- **Task objective**:
Every line of the data should be written out exactly, with the pictures left out.

(Dataset begins)

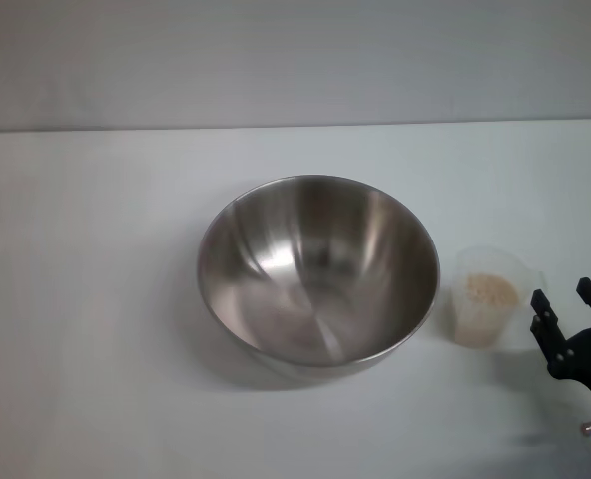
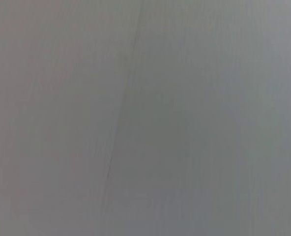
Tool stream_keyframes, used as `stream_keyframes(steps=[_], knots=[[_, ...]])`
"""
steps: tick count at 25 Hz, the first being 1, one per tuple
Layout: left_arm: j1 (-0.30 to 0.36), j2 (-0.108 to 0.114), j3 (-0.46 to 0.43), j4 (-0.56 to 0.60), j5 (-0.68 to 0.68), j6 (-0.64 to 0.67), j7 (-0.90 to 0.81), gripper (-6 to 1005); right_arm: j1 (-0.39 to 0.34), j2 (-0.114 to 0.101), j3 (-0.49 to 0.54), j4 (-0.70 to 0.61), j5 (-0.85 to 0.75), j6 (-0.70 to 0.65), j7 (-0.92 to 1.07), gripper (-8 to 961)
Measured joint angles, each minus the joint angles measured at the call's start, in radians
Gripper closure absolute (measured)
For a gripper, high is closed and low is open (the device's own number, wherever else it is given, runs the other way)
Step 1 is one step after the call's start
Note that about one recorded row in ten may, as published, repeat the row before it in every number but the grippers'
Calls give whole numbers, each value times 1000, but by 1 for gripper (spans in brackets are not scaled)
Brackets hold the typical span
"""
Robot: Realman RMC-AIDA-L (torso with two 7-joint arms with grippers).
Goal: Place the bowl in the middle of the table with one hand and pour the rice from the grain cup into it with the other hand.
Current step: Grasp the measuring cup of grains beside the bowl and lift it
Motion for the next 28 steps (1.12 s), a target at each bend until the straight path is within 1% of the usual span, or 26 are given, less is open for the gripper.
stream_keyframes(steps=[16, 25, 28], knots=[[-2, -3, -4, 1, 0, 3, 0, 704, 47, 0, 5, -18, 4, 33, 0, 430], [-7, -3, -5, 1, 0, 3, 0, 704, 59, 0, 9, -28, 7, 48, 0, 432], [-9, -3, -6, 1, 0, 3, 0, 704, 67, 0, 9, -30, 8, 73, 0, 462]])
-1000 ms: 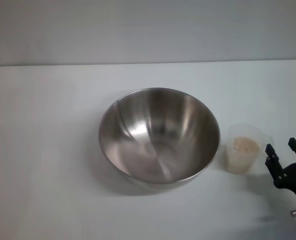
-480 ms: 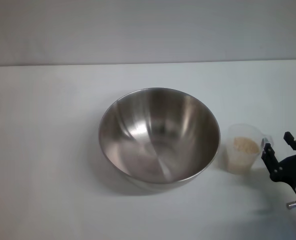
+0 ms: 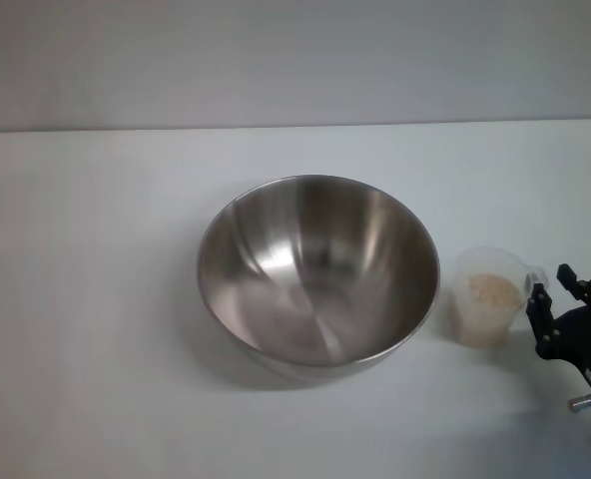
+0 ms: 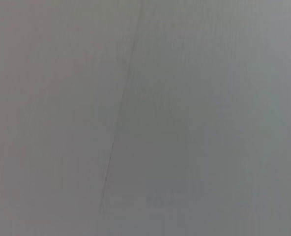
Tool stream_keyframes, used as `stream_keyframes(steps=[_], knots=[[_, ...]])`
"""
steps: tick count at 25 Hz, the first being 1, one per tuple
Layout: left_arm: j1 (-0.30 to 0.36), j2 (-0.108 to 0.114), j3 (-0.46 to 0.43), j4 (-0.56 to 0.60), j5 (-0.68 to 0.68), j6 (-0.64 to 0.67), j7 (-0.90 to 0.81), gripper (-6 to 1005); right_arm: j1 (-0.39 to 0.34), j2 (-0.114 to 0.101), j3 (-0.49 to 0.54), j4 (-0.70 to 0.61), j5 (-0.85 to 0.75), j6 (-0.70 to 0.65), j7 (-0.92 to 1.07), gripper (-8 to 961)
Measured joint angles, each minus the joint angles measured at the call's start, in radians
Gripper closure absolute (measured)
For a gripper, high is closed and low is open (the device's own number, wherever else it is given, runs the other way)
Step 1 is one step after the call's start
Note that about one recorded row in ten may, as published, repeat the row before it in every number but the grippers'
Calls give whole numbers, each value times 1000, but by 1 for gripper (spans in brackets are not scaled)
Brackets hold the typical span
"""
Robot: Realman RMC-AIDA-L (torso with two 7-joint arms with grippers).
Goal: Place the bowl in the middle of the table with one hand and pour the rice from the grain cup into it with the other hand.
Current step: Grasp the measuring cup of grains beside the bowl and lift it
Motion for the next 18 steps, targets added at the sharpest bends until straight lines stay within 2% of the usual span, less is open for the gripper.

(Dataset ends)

- **Exercise answer**:
Tool stream_keyframes, used as `stream_keyframes(steps=[_], knots=[[_, ...]])`
"""
steps: tick count at 25 Hz, the first being 1, one per tuple
Layout: left_arm: j1 (-0.30 to 0.36), j2 (-0.108 to 0.114), j3 (-0.46 to 0.43), j4 (-0.56 to 0.60), j5 (-0.68 to 0.68), j6 (-0.64 to 0.67), j7 (-0.90 to 0.81), gripper (-6 to 1005); right_arm: j1 (-0.39 to 0.34), j2 (-0.114 to 0.101), j3 (-0.49 to 0.54), j4 (-0.70 to 0.61), j5 (-0.85 to 0.75), j6 (-0.70 to 0.65), j7 (-0.92 to 1.07), gripper (-8 to 961)
Measured joint angles, each minus the joint angles measured at the call's start, in radians
Gripper closure absolute (measured)
For a gripper, high is closed and low is open (the device's own number, wherever else it is given, runs the other way)
Step 1 is one step after the call's start
Note that about one recorded row in ten may, as published, repeat the row before it in every number but the grippers'
Calls give whole numbers, each value times 1000, but by 1 for gripper (spans in brackets are not scaled)
Brackets hold the typical span
"""
Robot: Realman RMC-AIDA-L (torso with two 7-joint arms with grippers).
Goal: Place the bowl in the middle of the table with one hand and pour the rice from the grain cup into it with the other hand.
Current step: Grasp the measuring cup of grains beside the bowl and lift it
Motion for the next 28 steps (1.12 s), a target at each bend until the straight path is within 1% of the usual span, or 26 are given, less is open for the gripper.
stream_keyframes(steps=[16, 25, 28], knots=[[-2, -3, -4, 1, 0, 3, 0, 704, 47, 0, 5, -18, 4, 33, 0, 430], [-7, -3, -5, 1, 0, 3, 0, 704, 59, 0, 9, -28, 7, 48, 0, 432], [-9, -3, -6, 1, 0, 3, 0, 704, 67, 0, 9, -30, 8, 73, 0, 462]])
-1000 ms: 
-480 ms: 
+0 ms: 
+0 ms: 
Tool stream_keyframes, used as `stream_keyframes(steps=[_], knots=[[_, ...]])`
"""
steps: tick count at 25 Hz, the first being 1, one per tuple
Layout: left_arm: j1 (-0.30 to 0.36), j2 (-0.108 to 0.114), j3 (-0.46 to 0.43), j4 (-0.56 to 0.60), j5 (-0.68 to 0.68), j6 (-0.64 to 0.67), j7 (-0.90 to 0.81), gripper (-6 to 1005); right_arm: j1 (-0.39 to 0.34), j2 (-0.114 to 0.101), j3 (-0.49 to 0.54), j4 (-0.70 to 0.61), j5 (-0.85 to 0.75), j6 (-0.70 to 0.65), j7 (-0.92 to 1.07), gripper (-8 to 961)
Measured joint angles, each minus the joint angles measured at the call's start, in radians
Gripper closure absolute (measured)
For a gripper, high is closed and low is open (the device's own number, wherever else it is given, runs the other way)
Step 1 is one step after the call's start
Note that about one recorded row in ten may, as published, repeat the row before it in every number but the grippers'
Calls give whole numbers, each value times 1000, but by 1 for gripper (spans in brackets are not scaled)
Brackets hold the typical span
"""
Robot: Realman RMC-AIDA-L (torso with two 7-joint arms with grippers).
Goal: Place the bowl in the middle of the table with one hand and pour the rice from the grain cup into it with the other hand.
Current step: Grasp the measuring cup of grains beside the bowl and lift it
Motion for the next 18 steps, targets added at the sharpest bends until straight lines stay within 2% of the usual span, less is open for the gripper.

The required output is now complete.